Non-canonical splice sites are prone to be misannotated. (A) UCSC Genome Browser image shows a splice site area of ITPR1 where RNA-seq reads can be aligned in two ways. The difference between the two alignments relies on a TGAG sequence (yellow letters) that can be aligned with three mismatches, evidencing a canonical GT–AG splice junction (red alignment) or without mismatches, but evidencing a non-canonical GA–AG splice junction (green alignment). A GENCODE isoform is based on the suboptimal alignment (highlighted in red). Assembled transcript of ITPR1 based on Tophat RNA-seq alignments is based on the suboptimal alignment (highlighted in red).

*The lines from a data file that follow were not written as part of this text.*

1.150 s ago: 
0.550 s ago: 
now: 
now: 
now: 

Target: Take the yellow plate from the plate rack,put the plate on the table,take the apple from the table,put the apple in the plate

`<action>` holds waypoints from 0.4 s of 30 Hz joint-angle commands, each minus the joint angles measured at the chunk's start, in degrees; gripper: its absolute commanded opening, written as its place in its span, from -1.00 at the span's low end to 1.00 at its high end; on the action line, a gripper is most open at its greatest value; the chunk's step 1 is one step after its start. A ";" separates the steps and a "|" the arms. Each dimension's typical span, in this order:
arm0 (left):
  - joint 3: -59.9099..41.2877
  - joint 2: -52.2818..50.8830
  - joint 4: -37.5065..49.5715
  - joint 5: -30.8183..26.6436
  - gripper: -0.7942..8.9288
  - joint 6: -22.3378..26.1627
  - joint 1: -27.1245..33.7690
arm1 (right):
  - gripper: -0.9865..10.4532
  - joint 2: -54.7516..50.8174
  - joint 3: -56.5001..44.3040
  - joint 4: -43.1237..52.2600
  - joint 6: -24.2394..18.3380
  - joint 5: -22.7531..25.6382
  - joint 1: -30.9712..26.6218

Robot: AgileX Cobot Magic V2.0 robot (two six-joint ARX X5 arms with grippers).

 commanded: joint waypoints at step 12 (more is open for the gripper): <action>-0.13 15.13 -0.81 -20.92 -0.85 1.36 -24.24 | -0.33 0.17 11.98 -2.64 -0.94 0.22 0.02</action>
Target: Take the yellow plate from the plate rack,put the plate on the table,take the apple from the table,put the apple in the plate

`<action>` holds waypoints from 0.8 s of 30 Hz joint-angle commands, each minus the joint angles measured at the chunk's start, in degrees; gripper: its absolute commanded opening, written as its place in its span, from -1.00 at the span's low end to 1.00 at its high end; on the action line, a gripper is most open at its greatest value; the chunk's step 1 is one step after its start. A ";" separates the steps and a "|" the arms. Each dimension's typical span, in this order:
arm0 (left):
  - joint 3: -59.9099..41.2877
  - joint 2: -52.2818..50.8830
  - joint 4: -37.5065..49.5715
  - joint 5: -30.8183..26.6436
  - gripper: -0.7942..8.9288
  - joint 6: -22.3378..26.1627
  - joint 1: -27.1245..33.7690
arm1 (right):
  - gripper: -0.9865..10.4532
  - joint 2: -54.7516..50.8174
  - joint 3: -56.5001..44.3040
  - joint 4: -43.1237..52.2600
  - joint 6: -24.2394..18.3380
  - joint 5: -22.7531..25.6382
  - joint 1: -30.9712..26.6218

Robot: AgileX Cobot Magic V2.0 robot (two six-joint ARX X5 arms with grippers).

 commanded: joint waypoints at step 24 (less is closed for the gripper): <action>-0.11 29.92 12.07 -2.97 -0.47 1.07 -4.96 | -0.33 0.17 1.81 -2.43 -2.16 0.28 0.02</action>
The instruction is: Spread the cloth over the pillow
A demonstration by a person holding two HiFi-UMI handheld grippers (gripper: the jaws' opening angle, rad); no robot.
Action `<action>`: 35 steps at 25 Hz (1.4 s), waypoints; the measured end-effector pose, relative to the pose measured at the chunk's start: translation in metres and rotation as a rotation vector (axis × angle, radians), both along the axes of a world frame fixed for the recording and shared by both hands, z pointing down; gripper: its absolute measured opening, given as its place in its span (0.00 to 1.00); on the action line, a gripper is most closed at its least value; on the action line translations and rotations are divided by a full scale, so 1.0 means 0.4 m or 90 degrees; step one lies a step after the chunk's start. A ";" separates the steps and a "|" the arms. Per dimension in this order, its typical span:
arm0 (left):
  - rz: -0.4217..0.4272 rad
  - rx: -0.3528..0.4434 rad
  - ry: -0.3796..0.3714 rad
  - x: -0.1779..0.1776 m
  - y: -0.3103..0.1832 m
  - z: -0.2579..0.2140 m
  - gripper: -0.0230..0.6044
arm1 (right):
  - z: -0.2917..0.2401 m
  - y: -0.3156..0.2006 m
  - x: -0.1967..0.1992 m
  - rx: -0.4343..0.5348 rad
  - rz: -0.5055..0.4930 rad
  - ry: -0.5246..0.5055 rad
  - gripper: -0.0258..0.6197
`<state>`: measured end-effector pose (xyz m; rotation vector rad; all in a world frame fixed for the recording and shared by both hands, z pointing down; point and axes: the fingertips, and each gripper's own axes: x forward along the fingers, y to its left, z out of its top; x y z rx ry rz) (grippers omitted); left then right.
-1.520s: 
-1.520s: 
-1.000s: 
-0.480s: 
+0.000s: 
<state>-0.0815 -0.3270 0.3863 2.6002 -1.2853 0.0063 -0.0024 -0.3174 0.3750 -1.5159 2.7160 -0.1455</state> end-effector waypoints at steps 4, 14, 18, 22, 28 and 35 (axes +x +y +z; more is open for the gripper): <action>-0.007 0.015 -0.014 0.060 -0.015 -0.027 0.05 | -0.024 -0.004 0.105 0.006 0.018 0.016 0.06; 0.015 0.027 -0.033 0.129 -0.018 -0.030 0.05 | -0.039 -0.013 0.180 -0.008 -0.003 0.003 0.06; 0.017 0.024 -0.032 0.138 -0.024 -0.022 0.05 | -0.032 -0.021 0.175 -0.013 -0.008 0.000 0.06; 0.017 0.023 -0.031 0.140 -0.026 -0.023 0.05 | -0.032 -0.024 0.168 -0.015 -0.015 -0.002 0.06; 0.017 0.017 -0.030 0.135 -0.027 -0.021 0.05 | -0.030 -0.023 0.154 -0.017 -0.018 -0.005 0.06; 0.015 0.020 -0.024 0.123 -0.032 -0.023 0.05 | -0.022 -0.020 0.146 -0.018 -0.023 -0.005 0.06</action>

RT-PCR coupled to Sanger sequencing probed that this transcript does not have any mismatches with the genome. (B) ETV1 gene has a constitutive TT–AG non-canonical splice junction that is annotated in GENCODE, but Cufflinks cannot assemble a continuous transcript for ETV1 due to TopHat's inability to align non-canonical splice junctions.

Figure 7.

Non-U2/U12 splice junctions have a higher number of direct repeats and %GC content. (A) Frequency distribution of the number of direct repeats at canonical, U2/U12-like non-canonical and non-U2/U12 non-canonical splice junctions. (B) Frequency distribution of %GC content in canonical, U2/U12-like non-canonical and non-U2/U12 splice junctions.

Figure 8.

The non-U2/U12 splice junction of CCNG1 is a template switching artifact. (A) Our human splice junction annotation shows a non-U2/U12 splice junction (AG–CC[219]) present in the 5′ UTR of CCNG1 gene. Other non-U2/U12 splice junctions for this gene are annotated in GENCODE, but only the non-U2/U12 splice junction from our annotation (shown in red) was obtained by RT-PCR and Sanger sequencing. Red genomic letters indicate the 3-nt long direct repeat associated with this splice junction. (B) RT-PCR of CCNG1 transcripts using MMVL or AMV enzymes; alongside are represented the different products amplified. (C) In silico prediction of the secondary RNA structure associated with the CCNG1 non-U2/U12 splice junction. Directs repeats are highlighted in red.